Exercise aim: Scan the following material for the string "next" and copy each line in which it appears.

Task material:
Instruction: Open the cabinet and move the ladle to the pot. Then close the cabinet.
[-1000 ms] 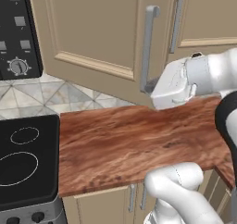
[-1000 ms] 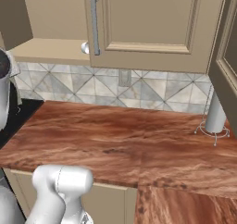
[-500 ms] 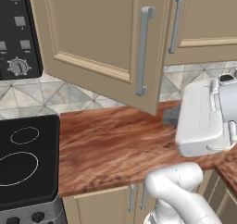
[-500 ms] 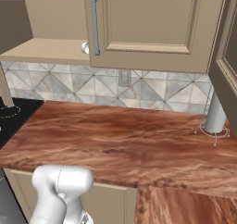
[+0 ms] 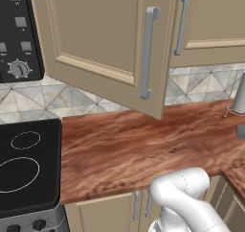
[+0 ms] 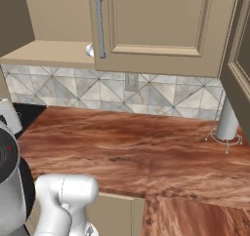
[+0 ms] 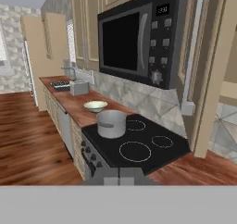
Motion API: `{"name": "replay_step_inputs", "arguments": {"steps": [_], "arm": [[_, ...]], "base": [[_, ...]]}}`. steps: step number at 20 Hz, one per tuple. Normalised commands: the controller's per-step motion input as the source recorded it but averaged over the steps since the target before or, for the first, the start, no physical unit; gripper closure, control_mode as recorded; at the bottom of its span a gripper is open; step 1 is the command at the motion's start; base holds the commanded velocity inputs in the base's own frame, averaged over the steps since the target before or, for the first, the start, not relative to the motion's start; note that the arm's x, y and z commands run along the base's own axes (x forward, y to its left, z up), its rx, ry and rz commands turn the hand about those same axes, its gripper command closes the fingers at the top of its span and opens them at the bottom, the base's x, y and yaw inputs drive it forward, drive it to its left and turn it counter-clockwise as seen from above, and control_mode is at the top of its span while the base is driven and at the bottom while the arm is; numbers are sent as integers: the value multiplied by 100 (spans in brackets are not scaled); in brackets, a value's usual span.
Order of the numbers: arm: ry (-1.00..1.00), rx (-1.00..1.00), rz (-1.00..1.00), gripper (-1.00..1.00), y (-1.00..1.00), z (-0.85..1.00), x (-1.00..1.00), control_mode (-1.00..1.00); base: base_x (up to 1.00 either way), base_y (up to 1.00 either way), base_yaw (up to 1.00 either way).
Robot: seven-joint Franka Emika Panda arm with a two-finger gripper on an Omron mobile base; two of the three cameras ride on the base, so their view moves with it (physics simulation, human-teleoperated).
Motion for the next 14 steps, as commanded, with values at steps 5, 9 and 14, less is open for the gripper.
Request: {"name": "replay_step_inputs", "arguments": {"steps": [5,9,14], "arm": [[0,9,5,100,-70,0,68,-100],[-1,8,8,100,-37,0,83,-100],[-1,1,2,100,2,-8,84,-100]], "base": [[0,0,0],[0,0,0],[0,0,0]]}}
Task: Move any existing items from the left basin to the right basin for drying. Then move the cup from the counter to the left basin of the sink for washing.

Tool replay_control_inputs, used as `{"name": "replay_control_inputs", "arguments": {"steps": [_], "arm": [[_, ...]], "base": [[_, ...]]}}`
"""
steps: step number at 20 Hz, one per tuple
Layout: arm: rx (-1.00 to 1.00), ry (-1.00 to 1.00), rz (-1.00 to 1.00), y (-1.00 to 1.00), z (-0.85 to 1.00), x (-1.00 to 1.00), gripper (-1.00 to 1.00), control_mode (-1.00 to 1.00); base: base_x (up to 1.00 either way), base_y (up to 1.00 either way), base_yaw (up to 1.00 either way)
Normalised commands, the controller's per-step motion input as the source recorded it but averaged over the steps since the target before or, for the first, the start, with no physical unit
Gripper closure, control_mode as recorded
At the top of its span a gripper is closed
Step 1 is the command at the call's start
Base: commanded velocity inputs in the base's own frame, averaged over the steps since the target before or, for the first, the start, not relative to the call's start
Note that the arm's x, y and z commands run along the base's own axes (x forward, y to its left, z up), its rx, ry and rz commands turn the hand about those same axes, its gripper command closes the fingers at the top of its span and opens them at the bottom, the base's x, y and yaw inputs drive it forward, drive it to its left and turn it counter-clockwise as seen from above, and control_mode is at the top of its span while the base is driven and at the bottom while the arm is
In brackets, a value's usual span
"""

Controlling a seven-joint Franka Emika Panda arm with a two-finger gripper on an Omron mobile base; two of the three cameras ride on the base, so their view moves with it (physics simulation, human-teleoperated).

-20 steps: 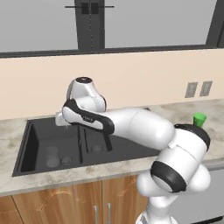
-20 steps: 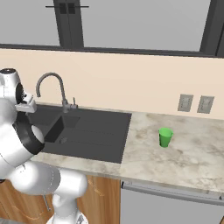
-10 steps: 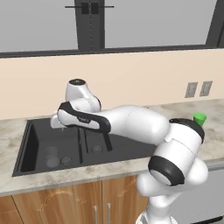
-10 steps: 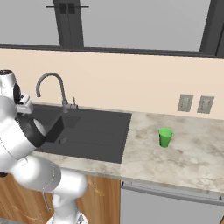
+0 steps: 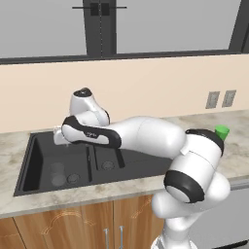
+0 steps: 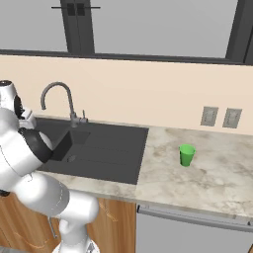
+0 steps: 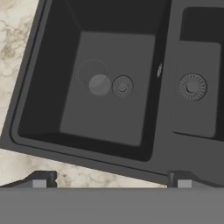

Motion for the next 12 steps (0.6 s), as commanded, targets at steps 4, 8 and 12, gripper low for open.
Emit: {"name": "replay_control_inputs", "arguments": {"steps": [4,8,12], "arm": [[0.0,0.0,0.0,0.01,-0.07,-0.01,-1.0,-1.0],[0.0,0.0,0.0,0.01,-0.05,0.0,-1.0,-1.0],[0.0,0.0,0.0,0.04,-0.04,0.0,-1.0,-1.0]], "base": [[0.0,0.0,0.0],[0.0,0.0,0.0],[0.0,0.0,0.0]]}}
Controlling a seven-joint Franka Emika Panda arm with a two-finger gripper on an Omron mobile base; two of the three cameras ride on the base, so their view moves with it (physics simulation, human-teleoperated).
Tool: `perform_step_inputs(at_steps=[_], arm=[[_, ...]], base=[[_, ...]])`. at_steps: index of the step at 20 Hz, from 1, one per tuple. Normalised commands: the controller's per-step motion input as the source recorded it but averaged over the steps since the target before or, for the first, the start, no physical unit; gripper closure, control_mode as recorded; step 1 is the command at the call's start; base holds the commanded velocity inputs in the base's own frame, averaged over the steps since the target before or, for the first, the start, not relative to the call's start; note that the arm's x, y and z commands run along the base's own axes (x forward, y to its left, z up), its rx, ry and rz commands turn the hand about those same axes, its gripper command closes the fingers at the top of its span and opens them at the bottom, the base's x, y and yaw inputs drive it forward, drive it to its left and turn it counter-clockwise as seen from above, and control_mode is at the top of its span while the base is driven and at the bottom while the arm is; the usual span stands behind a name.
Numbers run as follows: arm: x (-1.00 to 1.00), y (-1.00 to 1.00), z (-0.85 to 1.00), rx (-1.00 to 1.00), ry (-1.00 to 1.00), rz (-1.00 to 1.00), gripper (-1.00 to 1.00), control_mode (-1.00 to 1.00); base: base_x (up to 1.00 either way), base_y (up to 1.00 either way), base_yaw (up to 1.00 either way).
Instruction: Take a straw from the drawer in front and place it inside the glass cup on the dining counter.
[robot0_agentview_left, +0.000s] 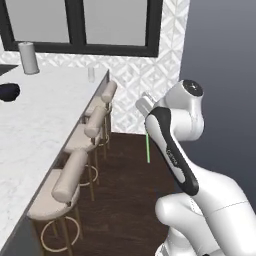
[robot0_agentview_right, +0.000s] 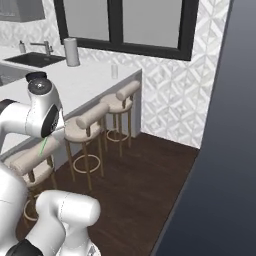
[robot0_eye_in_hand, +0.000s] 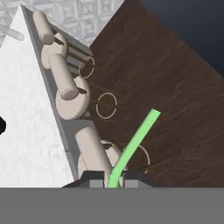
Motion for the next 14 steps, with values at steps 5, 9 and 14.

Reply to the task:
Motion for the next 14 steps, as commanded, with values at steps 5, 9 and 14, less is open for the gripper.
Motion for the next 12 steps (0.6 s), as commanded, targets at steps 4, 8 and 12, gripper low for open.
Motion for the next 14 steps, with values at steps 5, 9 and 14.

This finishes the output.